Álvarez suggested that there needs to be a separation between what Hondurans need to do to reform their constitution with the goal of strengthening their democracy, and what the truth commission might want to do with the constitution:
The only thing we know is what Stein said, and he said that it is necessary to revise the process by which a president is removed from office, ignorant of what article 239 of our constitution says.

Álvarez had already come out against Stein before recent reports about the nature of the proposed Truth Commission. In a February 6 editorial in La Tribuna he stated that Stein was disqualified by being a representative of a government (Guatemala) that had passed judgment on what happened in Honduras. This is not precisely true. While the government of Guatemala has expressed an opinion, it was not the government of which Stein was a part, since he was a member of a prior administration.

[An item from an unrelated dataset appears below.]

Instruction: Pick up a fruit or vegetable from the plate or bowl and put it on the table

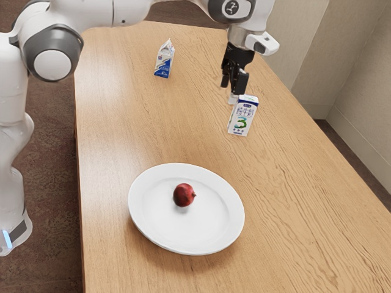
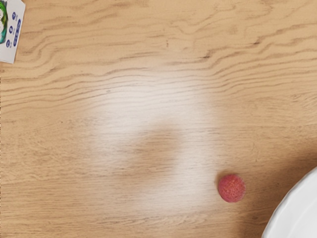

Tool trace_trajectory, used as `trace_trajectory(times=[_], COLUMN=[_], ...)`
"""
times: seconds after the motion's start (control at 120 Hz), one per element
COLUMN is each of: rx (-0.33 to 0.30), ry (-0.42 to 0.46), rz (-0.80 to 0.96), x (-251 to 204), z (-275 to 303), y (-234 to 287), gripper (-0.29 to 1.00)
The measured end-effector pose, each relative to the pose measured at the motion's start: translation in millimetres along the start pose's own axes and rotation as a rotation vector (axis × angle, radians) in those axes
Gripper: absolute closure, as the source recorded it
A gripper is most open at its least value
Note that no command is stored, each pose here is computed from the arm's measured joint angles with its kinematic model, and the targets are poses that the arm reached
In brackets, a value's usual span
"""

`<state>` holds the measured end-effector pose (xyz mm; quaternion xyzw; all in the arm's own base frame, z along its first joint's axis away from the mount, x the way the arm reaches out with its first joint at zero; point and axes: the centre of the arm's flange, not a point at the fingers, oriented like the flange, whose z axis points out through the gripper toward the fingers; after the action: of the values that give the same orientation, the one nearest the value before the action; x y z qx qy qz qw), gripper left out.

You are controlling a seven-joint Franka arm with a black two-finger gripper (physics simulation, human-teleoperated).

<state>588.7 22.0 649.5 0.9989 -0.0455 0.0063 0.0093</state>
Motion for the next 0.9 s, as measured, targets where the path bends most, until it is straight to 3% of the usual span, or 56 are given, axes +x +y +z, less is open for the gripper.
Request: trace_trajectory(times=[0.292, 0.458, 0.567, 0.633, 0.767, 0.9], rx=[0.001, -0.032, -0.026, -0.027, 0.052, 0.113], ry=[0.018, 0.026, 0.002, -0.024, -0.036, -0.112], rz=[0.032, 0.287, 0.335, 0.36, 0.46, 0.591], x=[2, 11, 9, -22, -79, -75], z=[-2, 7, 25, 30, 36, 104], y=[2, 133, 153, 152, 176, 233], gripper=[0.0, 0.0, 0.0, 0.0, 0.0, 0.0])
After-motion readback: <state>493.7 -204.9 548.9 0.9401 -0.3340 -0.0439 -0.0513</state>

Álvarez seems to be referring to Stein's membership in the Carter Center's mission to Honduras in October, 2009, to know the truth of the human rights violations and decide whether conditions were apt for an election.

So why this manifest anxiety over suggestions of reforms? How did Maria de Bográn's comment about the report suggesting the commission might consider suggesting reforms to social laws transform itself, in the representation of Custodio and Álvarez, into constitutional reforms and the suggestion that the truth commission was the feared "constituyente" that the cuarta urna might have initiated?

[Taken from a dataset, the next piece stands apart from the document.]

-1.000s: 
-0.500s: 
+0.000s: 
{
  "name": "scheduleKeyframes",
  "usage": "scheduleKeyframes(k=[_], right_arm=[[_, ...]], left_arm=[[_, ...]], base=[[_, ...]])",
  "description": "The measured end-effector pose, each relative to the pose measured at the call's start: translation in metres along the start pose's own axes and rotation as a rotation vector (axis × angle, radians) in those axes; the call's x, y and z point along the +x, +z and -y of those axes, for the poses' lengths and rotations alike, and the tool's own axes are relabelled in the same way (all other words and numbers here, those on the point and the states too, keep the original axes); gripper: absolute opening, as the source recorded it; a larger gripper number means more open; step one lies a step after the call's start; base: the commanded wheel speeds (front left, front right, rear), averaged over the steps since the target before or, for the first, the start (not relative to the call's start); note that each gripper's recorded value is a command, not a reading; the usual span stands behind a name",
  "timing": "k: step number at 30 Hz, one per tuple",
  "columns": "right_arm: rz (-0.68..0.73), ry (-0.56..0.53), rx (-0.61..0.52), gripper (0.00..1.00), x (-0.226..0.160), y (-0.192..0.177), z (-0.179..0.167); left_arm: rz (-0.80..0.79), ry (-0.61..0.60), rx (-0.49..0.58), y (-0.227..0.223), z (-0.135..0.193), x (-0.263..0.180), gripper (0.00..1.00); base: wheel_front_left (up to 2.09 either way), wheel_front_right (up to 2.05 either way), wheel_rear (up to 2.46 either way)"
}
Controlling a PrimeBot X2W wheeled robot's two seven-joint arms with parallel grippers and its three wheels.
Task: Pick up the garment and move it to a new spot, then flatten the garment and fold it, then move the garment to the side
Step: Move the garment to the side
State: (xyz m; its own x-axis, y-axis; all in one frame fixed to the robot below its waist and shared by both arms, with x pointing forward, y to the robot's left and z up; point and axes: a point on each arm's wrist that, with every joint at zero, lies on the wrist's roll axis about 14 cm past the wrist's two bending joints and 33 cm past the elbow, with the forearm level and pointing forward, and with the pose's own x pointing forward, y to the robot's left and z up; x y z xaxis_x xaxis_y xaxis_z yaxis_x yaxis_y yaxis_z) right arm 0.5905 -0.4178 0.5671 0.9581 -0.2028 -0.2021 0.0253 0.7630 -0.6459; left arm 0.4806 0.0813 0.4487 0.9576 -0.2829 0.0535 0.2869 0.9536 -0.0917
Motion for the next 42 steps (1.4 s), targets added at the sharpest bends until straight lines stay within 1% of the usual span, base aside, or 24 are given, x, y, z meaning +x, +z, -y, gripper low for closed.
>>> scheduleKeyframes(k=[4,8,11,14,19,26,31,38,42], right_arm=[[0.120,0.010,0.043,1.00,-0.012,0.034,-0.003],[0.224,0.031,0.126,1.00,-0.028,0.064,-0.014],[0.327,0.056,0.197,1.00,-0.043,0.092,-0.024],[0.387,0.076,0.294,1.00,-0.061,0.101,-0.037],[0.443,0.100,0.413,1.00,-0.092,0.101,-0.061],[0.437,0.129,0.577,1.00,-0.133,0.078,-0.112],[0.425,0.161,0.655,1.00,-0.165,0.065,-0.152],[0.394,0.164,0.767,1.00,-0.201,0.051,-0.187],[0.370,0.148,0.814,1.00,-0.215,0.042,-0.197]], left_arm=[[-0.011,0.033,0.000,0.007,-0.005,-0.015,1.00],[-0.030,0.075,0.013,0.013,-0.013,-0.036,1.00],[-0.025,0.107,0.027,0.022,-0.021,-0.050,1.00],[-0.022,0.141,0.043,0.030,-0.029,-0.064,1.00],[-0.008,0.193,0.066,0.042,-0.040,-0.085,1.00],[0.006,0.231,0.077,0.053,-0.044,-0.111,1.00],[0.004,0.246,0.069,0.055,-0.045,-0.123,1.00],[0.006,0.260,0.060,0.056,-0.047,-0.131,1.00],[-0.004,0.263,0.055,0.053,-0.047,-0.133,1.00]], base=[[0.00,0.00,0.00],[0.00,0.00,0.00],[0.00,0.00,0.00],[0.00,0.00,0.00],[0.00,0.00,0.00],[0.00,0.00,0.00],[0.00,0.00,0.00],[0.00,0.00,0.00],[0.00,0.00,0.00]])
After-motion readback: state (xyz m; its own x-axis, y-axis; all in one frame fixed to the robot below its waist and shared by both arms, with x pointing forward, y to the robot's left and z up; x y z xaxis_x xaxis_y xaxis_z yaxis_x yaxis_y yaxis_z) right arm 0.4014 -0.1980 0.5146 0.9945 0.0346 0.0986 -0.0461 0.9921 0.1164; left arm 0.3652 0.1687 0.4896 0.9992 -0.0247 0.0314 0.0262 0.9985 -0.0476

One possible cause of anxiety-- not openly alluded to by Federico Álvarez or Ramon Custodio-- could be Stein's proposal that one representative on the commission be from the Frente de Resistencia. That appears to be almost literally unspeakable: to date no Honduran press coverage of this part of Stein's proposal has appeared. On February 7, Juan Barahona, a leader of the Frente de Resistencia, rejected the Truth Commission itself as "pure show". But since the proposal by Stein that a representative of the Frente be included, there has been no further comment, and no official communication. Of course, since that selection is to be made by Porfirio Lobo Sosa, it is hard to imagine that he or she would be a legitimate representative of the popular resistance. The Honduran press and officials-- including Ramon Custodio in an interview with Spanish media-- continue to claim that the inclusion of former UD presidential candidate César Ham in Lobo Sosa's cabinet was equivalent to representation of the resistance, a position explicitly disclaimed by the Frente Nacional de Resistencia Popular itself in a communique on January 26.

In this case, it seems, silence is golden. As with all monsters in closets, the fear has to be expressed somehow. So Custodio and others like him pass over in silence the real threat of having a Truth Commission actually hear from opponents of the coup and critics of the pretense that the present government is free of entanglements with it. But their imaginations run directly to where they fear listening to the people might take an independent commission: the absolute need for constitutional reform.

1 comment:

RNS said...

Maria de Bográn has taken the offensive against the misinformation being spread by Ramon Custodio. In an article published today in El Heraldo, she said:

"We are talking about making some analyses of some reforms, but not precisely constitutional ones; we are talking about some reforms of social laws that need to be clarified or made better, but at no time, and it is not our position and I say this bluntly, neither the President nor the government of the Republic are going to position the truth commission to constitutional reforms."

The commission members are supposed to be announced on February 25.